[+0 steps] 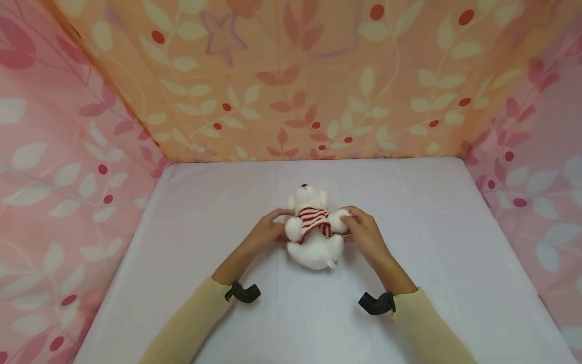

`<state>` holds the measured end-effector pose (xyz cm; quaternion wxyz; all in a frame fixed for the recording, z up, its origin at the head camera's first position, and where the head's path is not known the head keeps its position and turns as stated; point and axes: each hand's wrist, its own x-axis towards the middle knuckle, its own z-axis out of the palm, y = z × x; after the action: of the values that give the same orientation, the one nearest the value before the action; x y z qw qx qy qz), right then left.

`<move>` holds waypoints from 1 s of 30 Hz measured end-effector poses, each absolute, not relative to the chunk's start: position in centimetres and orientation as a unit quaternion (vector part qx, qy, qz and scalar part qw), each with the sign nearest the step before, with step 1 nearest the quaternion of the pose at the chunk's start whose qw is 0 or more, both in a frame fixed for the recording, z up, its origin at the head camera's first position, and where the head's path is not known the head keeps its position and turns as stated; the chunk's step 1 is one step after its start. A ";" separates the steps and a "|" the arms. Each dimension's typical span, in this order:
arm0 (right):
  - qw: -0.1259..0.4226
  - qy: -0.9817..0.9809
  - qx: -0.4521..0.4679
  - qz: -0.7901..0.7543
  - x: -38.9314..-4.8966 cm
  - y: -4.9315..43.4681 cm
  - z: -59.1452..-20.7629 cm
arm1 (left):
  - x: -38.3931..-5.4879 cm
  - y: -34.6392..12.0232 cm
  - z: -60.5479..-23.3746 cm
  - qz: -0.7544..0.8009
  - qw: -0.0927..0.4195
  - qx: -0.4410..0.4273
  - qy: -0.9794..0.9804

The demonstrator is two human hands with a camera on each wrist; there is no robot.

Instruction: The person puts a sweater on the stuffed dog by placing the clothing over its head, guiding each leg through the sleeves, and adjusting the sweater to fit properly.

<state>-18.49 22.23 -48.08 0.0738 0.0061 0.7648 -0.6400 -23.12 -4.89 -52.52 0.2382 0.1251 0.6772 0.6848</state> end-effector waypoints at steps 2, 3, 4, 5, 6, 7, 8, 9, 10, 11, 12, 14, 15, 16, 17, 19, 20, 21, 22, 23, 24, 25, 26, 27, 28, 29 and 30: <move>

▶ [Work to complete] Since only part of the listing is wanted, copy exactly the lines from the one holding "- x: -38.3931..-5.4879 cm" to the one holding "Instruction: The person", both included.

▶ [Exercise result]
  - x: -38.3931..-5.4879 cm
  - y: -34.6392..12.0232 cm
  - z: -60.5479..-23.3746 cm
  - qz: -0.7544..0.8009
  - qw: -0.0927..0.4195
  - qx: -0.4410..0.4273
  - qy: -0.9794..0.9804

The demonstrator is two human hands with a camera on each wrist; there is no robot.

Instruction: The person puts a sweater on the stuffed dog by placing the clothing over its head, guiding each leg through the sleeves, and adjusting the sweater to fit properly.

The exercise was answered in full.